Clare Rosso, CEO of (ISC)² – a non-profit organisation which sponsored the report by RUSI and specialises in the training of cybersecurity professionals – told PublicTechnology sister publication PoliticsHome that there is an opportunity for the UK to become a "world leader" in this area but it must share its best practices "openly and transparently" to ensure international cooperation.

Related content

• Government’s cyber plan delivers ‘a complete revolution in how we provide assurance’
• EXCL: Government red team security unit to test departmental defences with hostile reconnaissance
• Cabinet Office invests in ‘honeypot’ cyber traps to help protect network

“We think this is an opportunity to be a world leader," she said. "The UK can help to be a leading voice in the global standardisation of best practice.”

In March 2021, the then Department for Digital, Culture, Media and Sport set up the UK Cyber Security Council as a new independent body to oversee the UK government’s plan to "make Britain secure and resilient in cyberspace".

Describing this as an example of where the UK has excelled in cyber strategy, Rosso said any findings from the council should be "openly and transparently shared” with other nations to boost international cooperation in the industry, and also stressed that diversity in recruitment is important.

"Cyberthreats are rapidly evolving," Rosso said. "As a nation, you will be more successful at problem solving with a diverse team doing that problem solving.”

She emphasised the need to improve skills “at a huge scale” and that nations such as the UK need to think about how they will train "hundreds and thousands" of individuals in this area in the near future. 

Diverse workforce
To achieve the UK government's cyber goals, the report outlined that a more “diverse and technically skilled workforce” is needed in the industry, which goes beyond gender imbalance and also addresses the need for greater regional diversity.

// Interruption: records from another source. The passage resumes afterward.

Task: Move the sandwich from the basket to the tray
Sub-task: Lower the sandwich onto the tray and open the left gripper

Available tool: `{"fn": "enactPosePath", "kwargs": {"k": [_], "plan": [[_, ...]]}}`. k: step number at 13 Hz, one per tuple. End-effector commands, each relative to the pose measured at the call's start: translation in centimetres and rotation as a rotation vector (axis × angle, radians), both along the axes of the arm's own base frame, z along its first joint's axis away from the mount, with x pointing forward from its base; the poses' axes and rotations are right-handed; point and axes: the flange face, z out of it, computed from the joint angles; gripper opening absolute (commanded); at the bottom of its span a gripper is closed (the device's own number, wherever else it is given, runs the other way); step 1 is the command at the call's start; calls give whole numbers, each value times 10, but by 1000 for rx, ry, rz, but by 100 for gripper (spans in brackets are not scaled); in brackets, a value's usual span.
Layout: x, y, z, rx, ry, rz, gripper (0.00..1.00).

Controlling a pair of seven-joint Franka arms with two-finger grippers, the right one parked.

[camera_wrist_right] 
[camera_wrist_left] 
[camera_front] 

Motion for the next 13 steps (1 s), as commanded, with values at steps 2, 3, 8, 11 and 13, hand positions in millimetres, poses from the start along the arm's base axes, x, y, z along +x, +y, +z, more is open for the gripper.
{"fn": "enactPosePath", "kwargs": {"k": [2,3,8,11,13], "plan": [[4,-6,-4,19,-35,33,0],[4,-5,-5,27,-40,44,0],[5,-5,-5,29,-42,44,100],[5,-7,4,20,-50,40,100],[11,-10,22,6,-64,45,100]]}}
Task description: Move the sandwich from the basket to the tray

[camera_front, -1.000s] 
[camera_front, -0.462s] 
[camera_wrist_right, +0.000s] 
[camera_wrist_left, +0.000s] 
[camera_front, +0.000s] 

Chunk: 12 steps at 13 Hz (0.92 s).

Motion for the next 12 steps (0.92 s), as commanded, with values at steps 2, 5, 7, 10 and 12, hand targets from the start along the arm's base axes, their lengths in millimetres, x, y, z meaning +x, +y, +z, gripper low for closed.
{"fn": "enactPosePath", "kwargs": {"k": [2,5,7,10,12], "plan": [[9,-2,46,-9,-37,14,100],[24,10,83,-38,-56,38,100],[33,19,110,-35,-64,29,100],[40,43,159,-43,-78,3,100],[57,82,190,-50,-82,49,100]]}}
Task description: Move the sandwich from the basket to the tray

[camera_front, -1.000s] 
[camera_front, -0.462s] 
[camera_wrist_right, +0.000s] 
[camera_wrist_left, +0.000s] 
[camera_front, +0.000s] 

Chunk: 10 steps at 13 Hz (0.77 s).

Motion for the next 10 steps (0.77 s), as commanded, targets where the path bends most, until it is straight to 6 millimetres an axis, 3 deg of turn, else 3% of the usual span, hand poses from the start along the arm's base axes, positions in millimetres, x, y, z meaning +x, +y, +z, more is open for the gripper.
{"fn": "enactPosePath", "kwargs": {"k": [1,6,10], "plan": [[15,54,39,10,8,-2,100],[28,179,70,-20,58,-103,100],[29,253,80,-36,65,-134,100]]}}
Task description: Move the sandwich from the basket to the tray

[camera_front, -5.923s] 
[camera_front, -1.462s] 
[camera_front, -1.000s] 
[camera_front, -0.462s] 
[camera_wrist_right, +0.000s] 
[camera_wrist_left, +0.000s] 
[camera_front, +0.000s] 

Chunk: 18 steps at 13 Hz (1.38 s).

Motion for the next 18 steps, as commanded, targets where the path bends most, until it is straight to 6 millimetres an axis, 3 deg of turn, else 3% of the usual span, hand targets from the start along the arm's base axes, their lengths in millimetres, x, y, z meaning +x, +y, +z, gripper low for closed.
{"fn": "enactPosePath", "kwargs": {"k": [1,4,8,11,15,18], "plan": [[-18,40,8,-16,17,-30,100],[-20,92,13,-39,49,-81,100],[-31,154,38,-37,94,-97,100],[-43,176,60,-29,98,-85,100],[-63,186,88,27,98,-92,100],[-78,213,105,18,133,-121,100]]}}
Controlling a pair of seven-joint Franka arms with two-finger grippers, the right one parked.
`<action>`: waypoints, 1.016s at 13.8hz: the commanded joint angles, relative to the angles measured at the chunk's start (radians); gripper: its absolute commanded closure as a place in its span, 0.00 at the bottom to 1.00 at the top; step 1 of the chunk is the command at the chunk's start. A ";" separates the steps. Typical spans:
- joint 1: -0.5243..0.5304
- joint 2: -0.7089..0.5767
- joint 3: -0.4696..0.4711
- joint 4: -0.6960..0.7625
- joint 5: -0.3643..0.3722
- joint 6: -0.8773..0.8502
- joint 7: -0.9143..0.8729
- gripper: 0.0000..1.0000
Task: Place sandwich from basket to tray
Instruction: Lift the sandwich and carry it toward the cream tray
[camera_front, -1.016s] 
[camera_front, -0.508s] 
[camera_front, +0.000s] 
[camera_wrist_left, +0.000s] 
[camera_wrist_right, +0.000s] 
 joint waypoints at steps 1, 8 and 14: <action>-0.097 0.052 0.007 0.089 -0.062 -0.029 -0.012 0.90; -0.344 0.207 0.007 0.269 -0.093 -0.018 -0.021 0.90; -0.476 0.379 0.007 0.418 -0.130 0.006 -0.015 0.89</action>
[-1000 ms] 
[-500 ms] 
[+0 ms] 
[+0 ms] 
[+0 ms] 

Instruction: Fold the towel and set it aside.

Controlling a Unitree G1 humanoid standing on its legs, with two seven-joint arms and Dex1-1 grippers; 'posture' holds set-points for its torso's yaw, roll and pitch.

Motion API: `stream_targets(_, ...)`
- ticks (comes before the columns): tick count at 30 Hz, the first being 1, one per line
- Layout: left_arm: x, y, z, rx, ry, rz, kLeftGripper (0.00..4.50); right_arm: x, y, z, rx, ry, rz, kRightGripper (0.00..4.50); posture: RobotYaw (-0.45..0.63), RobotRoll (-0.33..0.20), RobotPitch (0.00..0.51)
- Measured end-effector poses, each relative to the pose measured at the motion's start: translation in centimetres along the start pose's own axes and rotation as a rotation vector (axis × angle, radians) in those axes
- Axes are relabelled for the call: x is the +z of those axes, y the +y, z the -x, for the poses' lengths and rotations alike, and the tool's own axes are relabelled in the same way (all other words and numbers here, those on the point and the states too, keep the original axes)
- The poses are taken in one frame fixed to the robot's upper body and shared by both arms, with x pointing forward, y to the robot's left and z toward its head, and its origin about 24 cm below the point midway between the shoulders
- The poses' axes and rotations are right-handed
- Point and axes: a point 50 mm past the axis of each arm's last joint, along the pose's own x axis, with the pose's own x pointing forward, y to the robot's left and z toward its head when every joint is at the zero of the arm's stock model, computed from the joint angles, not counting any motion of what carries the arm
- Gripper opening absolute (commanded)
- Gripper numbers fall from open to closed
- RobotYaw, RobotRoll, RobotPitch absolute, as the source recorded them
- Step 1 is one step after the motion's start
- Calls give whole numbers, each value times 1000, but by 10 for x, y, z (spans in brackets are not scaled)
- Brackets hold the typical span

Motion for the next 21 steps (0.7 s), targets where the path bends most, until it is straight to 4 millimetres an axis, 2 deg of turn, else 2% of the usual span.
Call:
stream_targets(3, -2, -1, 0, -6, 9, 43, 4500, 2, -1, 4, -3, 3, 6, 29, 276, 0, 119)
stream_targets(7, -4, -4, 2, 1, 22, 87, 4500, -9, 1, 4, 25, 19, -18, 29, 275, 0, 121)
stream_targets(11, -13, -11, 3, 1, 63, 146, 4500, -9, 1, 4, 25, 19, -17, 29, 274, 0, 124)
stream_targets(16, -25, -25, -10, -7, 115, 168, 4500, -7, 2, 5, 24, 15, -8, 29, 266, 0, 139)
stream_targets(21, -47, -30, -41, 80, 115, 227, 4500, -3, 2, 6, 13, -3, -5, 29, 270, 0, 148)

London and the southeast of England employ nearly half of all UK cybersecurity professionals, so the UK government has funded 12 ‘cyber clusters’ across England, Wales, Scotland and Northern Ireland, to encourage cooperation between local private and public sectors. 

The report recognised that recent trends and global events, such as the Covid-19 pandemic and increased digitisation, have caused an imbalance in the number of workers needed to fulfil the skills in the cyber industry. 

Governments across the world have introduced a range of initiatives to respond to such shortages, but the report highlighted that there is a lack of research on whether these schemes are effective, particularly on how to reduce gaps between education and the demands of industry.

The RUSI report also found that across the world, there has been a trend towards more interventionist policies rather than voluntary standards for tech firms, citing the UK’s 2016-2021 cyber strategy as an example of this.

Calling for international cooperation on cyber regulation that is “proactive rather than reactive”, the RUSI warned that without international guidelines, tech firms could enter markets with a "wild west" mentality.

The report stated that cyber threats can only be tackled internationally as they operate “without borders”.

It also highlighted a broader theme that big tech must take a big role in cyber security ecosystems, with a need for firms like Meta and TikTok to be transparent about their security and privacy efforts.

A wide range of threats facing the UK were identified in the National Cyber Security Centre’s 2022 Annual Review, including ransomware attacks and other types of cybercrime, and threats posed by state actors in cyberspace.

Science, Innovation and Technology Michelle Donelan said: "Protecting the UK's digital economy is our top priority, which is why our National Cyber Strategy, backed by £2.6billion, has a clear focus on deterring and disrupting cyber adversaries, protecting supply chains and infrastructure and advancing the secure use of digital technologies. This comes on top of action to strengthen our cyber security laws, which includes world-first legislation to protect consumers' 'smart' devices."